10.09.2015

Haïku de route-77/ Caldeira








Ca devait être bon. Et sain. On a dû prendre un café. Ma mère a dû prendre un brownie. Je suis presque sûr qu'elle a pris un brownie. On retourne à la chambre. Ma mère prend son bandana. Le soleil est là. L'air vient de la montagne. Je prend mon veston, au cas où et on monte dans la Ford. On descend la 395 en longeant Picnic Shortcut Road. Ce n'est pas si loin. On bifurque dans un parking, nouvelle langue de béton bordée de grosses pierres. Ma mère met son bandana à tête de mort avant de sortir de la voiture. On fait quelques pas et on entend une fillette, devant nous, qui crie et saute sur place en agitant les mains. Sa mère l'enlace et essaie de la calmer. Je m'approche. Ma mère me suit. "A snake! A snake!" Elle pointe du doigt une pierre blanche. Elle n'ose plus bouger. Elle doit avoir 8 ans. Ma mère et moi, nous nous rapprochons de la pierre. On regarde en-dessous, sans la soulever. J'aimerais tellement me forcer à croire que je l'ai vu. La famille de la gamine est obligée de faire un large détour, le plus loin possible de la pierre pour qu'elle se décide à bouger. Nous sommes déjà loin sur Mono Lake Trail, elle tremblait encore quand on les a dépassés.


Parfois la vie entière se réveille dans l'irréel. La route descendait en pente douce depuis la 395, le chemin, lui est droit, longé de pierre en traitillé, la végétation est belle, des brins d'herbes en bois, de l'herbe longue, des rougeurs comme un visage ivre, malade et joyeux d'un adolescent. Il y a de l'air et devant, la plage dure et blanche de sel. La journée est comme une chanson de Jeffrey Lewis. Il y avait quand même quelques voitures sur le parking, mais je ne vois personne. Ils doivent s'être répandu sur les 25 kilomètres de berge. J'ai tellement envie. Et parfois, j'ai tellement envie d'avoir envie. Ici, il n'y a rien. Je n'ai envie de rien. Je marche à côté de ma mère. En face il y a de l'eau. Enfin de l'eau. Je ne réalise même pas l'absence d'envie. Je réalise le sel. Je réalise la blancheur sale vers laquelle on s'avance. Je réalise comme un oeil-caméra. Je crois tant que vivre c'est avoir envie. Mais là je me demande si ce n'est pas le contraire. Ce serait drôle que vivre, ça ne voudrait dire que vivre. Se lever et marcher. Et n'utiliser que ses cinq sens. Peut-être qu'on ne mourrait pas. Peut-être qu'on meurt de s'épuiser à avoir envie de quelque chose, n'importe quel quelque chose.

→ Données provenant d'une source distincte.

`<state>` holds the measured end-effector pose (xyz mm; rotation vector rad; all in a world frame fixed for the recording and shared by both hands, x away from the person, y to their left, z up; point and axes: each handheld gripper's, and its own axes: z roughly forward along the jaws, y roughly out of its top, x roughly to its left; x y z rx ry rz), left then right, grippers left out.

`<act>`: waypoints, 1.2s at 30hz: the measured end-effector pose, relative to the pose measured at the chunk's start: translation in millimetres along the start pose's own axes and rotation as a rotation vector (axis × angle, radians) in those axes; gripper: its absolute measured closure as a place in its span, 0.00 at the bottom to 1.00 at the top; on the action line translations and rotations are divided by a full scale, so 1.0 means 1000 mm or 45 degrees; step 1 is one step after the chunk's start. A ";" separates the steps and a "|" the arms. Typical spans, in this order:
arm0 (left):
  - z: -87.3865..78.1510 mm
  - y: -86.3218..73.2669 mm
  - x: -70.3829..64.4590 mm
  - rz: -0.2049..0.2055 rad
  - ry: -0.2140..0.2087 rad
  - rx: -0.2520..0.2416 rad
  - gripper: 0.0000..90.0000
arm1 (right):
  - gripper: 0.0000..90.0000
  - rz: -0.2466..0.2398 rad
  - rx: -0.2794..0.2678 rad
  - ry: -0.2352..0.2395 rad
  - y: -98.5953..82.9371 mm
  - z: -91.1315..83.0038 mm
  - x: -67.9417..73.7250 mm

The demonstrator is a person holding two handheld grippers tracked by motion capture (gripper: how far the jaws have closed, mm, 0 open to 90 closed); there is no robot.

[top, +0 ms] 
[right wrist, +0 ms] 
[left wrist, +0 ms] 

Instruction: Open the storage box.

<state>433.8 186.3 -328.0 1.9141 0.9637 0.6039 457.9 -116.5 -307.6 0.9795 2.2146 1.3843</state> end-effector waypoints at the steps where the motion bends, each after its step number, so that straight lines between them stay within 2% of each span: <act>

25 kilomètre de berge. On rêvait d'eau. On est sorti du Mojave, de la Mort, du sable. On a vu une mer de sel à Badwater. On approche de l'ancienne caldeira. Il y en a sur Vénus, elle s'appelle Sappho Patera, sur Mars, Apollinaris Patera, sur Triton, Leviathan Patera et sur une lune de Saturne comme dans la chanson de Capdevielle avec le désert, sur Io, la vache au taon qui cause avec Prométhée dans la tragédie d'Eschyle, Loki Patera. Mais là, on est sur Terre, sur une ancienne zone de destruction volcanique. On va mettre les pieds sur le monde d'avant. Le monde d'avant nous. On marche sur un chaudron, une des failles en anneau où Héphaistos fusionnait la matière pour qu'on soit et qu'on brûle. Que nos religions sont pauvres et tristes, que Dieu est pauvre et triste et Allah et Jahove. Que la terre est belle et le ciel, bleu. J'aimais mes religions d'avant, j'aime les Grecs, j'aime la complexité, le dialogue, l'impossible unité, l'enjeu et le dialogue des forces, les histoires que je reprends et que je raconte parfois au petit, dans son lit, avant qu'il s'endorme. Les dieux d'avant, les demis-dieux, les héros, toutes ces conneries qui se parlent sans s'entendre, s'étendent en s'échangeant de la force, nos ions, nos neutrinos, notre sang, notre vie électrique.


























les caldeiras sont généralement identifiées comme paterae, telles que Sappho Patera sur Vénus, Apollinaris Patera sur Mars, Loki Patera sur le satellite Io de Jupiter, ou encore Leviathan Patera sur le satellite Triton de Neptune.